Exercise: Go over the data and keep only the lines that include "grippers".

Source data:
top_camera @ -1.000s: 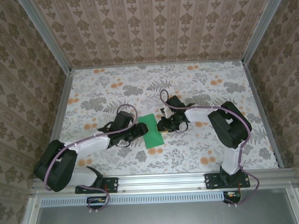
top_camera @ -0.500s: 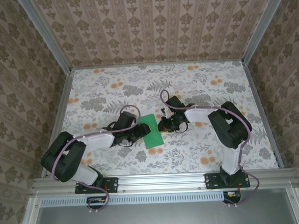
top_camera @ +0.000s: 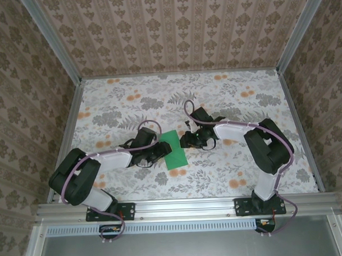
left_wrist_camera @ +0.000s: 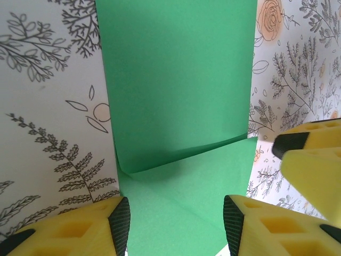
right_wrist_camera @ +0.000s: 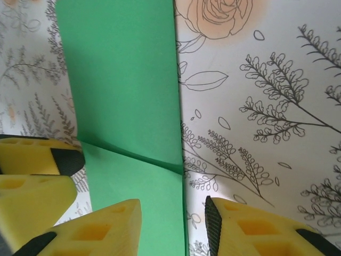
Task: Fold a paper plane with a square sheet of paper (pick it up from the middle)
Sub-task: Turn over the paper at the center of the table.
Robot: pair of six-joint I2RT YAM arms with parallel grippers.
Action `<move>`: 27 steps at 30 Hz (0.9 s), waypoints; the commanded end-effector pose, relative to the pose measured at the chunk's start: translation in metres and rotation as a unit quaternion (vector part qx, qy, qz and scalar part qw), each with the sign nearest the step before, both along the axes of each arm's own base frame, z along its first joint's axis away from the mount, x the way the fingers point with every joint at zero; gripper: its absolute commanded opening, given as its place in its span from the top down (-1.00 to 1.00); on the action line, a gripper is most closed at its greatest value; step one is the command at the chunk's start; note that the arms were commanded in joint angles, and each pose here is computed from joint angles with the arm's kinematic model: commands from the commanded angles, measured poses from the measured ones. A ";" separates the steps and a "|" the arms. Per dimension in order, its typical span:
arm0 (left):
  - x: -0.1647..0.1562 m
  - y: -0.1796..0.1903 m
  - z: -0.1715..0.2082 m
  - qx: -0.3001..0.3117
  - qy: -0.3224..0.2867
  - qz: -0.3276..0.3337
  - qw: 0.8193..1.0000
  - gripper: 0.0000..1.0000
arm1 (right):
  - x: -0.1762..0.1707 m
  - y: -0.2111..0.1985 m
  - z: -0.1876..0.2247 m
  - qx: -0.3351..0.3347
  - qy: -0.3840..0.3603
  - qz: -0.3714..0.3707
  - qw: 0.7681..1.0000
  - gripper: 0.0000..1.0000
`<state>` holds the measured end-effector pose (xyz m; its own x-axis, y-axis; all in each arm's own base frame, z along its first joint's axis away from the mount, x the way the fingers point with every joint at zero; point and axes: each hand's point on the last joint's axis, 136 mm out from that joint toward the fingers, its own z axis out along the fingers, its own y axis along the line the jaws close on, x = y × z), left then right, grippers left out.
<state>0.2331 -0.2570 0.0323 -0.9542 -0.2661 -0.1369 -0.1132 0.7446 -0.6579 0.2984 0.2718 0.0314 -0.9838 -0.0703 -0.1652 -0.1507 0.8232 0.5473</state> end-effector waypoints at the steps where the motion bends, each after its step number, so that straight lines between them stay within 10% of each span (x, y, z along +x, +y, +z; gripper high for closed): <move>1: 0.001 -0.007 0.002 -0.010 0.000 -0.003 1.000 -0.05 | -0.005 0.007 -0.003 -0.002 0.012 0.023 1.000 0.24; 27: 0.000 -0.006 0.002 -0.005 0.001 -0.006 1.000 -0.05 | -0.006 0.018 -0.006 0.004 -0.009 0.075 0.997 0.39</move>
<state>0.2329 -0.2570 0.0322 -0.9544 -0.2653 -0.1367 -0.1129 0.7450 -0.6574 0.2892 0.2893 0.0289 -0.9707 -0.1774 -0.1619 -0.2391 0.7780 0.5810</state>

Solution for this problem:
Robot: pair of six-joint I2RT YAM arms with parallel grippers.
`<state>` holds the measured end-effector pose (xyz m; its own x-axis, y-axis; all in each arm's own base frame, z along its first joint's axis away from the mount, x the way the fingers point with every joint at zero; point and axes: each hand's point on the last joint's axis, 136 mm out from that joint toward the fingers, its own z axis out along the fingers, its own y axis along the line the jaws close on, x = y × z), left then right, grippers left out.

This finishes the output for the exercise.